HPE Next is an initiative which will sit under the control of Jon Faust – senior veep of finance, worldwide financial planning and analysis, and global functions – CEO Meg Whitman confirmed in a memo to staff, seen by El Reg.
“The goal of HPE Next is to produce an organization that is precisely built to compete and win in the marketplace. Through HPE Next we will clean-sheet our operating model and organizational structure to simplify and improve how we work,” said Whitman.
“We’re going to review all of the processes of the company, as well as the accountabilities, to see where we can be more agile. We will look at how we can prioritize investments in growth areas and capabilities that set us up for the future.
“And finally, we’re going to right-size end-to-end cost structures of HPE to ensure we deliver on our financial architecture,” the CEO added.
The ultimate aim is to produce a “long-term operating and financial blueprint,” Whitman said. “It is a project on par in scope with any of the recent separations we’ve managed and is likely to determine HPE’s relevance in the years ahead.”

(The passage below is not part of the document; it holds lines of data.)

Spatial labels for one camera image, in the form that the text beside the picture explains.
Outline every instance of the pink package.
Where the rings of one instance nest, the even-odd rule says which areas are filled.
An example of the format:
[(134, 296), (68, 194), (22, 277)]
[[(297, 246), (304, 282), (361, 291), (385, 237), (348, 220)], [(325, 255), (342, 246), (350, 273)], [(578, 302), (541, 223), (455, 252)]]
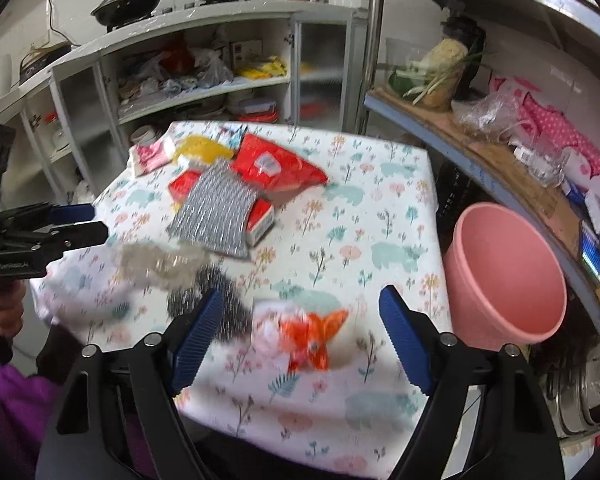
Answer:
[(491, 92), (505, 92), (518, 101), (520, 121), (513, 134), (528, 144), (538, 135), (548, 136), (558, 148), (571, 148), (585, 159), (577, 163), (579, 157), (571, 157), (566, 168), (567, 177), (585, 190), (592, 190), (600, 197), (600, 150), (581, 134), (564, 117), (564, 114), (551, 106), (541, 90), (520, 77), (493, 76), (489, 81)]
[(171, 162), (174, 151), (169, 137), (156, 140), (150, 146), (132, 146), (129, 149), (131, 171), (134, 176), (151, 173)]

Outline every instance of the cardboard box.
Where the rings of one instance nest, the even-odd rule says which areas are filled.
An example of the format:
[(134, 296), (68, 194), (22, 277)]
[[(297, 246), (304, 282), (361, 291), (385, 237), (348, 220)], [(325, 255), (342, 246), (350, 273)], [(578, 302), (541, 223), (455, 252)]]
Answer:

Faust, who will lead the HPE Next Leadership Management Office, “brings a valuable perspective to this critical mission,” as he currently straddles the corporate and business groups and oversees finance for all global functions.

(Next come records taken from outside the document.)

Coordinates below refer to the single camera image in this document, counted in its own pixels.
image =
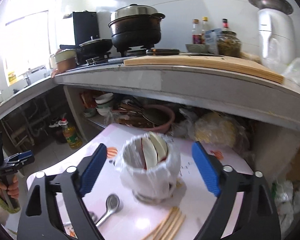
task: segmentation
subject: glass bottle
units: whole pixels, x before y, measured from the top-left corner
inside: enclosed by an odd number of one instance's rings
[[[237,38],[237,33],[222,31],[217,44],[219,55],[240,57],[241,41]]]
[[[229,31],[228,19],[222,19],[222,30]]]
[[[70,148],[73,150],[78,149],[82,145],[82,140],[78,136],[74,125],[69,124],[65,118],[59,121],[59,125],[62,126],[62,133],[65,136]]]
[[[202,34],[199,28],[199,20],[193,19],[193,29],[192,29],[192,43],[193,44],[201,44]]]
[[[208,24],[208,17],[202,17],[201,44],[206,44],[204,35],[205,35],[206,31],[208,31],[208,30],[210,30],[209,24]]]

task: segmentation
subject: person's hand
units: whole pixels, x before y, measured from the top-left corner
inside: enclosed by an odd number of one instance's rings
[[[18,178],[16,175],[14,175],[13,179],[12,179],[13,183],[11,185],[9,185],[8,190],[6,185],[4,185],[1,181],[0,181],[0,197],[4,200],[4,196],[2,193],[2,190],[7,190],[8,195],[10,195],[12,198],[18,199],[19,197],[19,182],[18,182]]]

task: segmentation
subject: apple slice
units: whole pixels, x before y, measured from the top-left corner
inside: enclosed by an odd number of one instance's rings
[[[157,152],[154,148],[153,143],[147,137],[141,139],[142,150],[146,160],[147,170],[153,168],[158,164],[157,161]]]
[[[161,162],[164,158],[167,157],[168,154],[168,146],[167,143],[162,139],[162,137],[157,134],[150,132],[150,140],[154,145],[154,148],[157,152],[157,161]]]

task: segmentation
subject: blue gripper pad
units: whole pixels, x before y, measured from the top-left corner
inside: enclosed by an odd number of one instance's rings
[[[208,190],[218,197],[221,192],[219,187],[219,177],[209,160],[208,154],[203,151],[204,149],[200,146],[199,142],[194,142],[192,144],[192,158],[198,167],[201,177]]]
[[[81,197],[84,197],[84,195],[91,192],[106,159],[107,147],[104,144],[100,144],[93,153],[90,163],[80,177],[79,193]]]

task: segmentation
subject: cooking oil bottle
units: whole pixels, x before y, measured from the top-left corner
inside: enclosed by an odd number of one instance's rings
[[[70,148],[74,150],[78,149],[82,145],[82,140],[79,138],[74,125],[69,124],[65,118],[62,118],[62,120],[59,121],[59,125],[62,126],[62,133]]]

The planning phase of the project is due to be done and dusted by the start of HPE’s new fiscal year on November 1.
All this rather sounds like nothing is sacred at HPE in terms of internal infrastructure and policies – much as they haven’t been for the cloud giants like Amazon. A company that sells digital transformation is seemingly going to eat its own dog food.
The chatter inside some corners of the company is that HPE is vulnerable to a takeover, given the size of its bottom line, but Whitman is doing the work that private equity houses would do if they took the business private.
A walk down Memory Lane
Whitman took over HP in 2011, inheriting a $100bn plus business that had lost its way. At first, she said the company would not be broken up, as her predecessor Leo Apotheker had advised during his time at the top. But that all changed in late 2015, with the PC and print divisions spun off to create HP Inc and the remainder rebranded as HPE.
Not satisfied with that, Whitman then offloaded Enterprise Services in April this year and is still in the process of getting rid of the software business. HPE also made some buys of enterprise hardware firms along the way, including Aruba, SimpliVity, SGI and Nimble Storage.
But sales and profit growth have still not materialized: in the first half of fiscal ’17 ended April 30, like-for-like revenue shrank 11.5 per cent year-on-year to $15bn and operating profit fell to $1.76bn, down nearly 19 per cent.
Perhaps most worrying in the results was the 14 per cent dive in server sales, something that has cast doubt over HPE’s server cloud joint venture with Foxconn, though the company claimed its core server portfolio was stable. Operating margins in the server unit were down.
After the results, HPE said on a conference call it was looking to save $200m to $300m in costs by November by cutting discretionary expenses including employee travel, and reducing contractors and axing permanent staffers.
HPE had not commented to us at the time of publication. ®
Updated to add
An HPE spokesman sent us a statement:
"We are taking a deep look at our end-to-end cost structure, business processes and organisational design. Building this ongoing process into our DNA will ensure that the smaller, nimbler go-forward company is set up to win in the markets where we compete."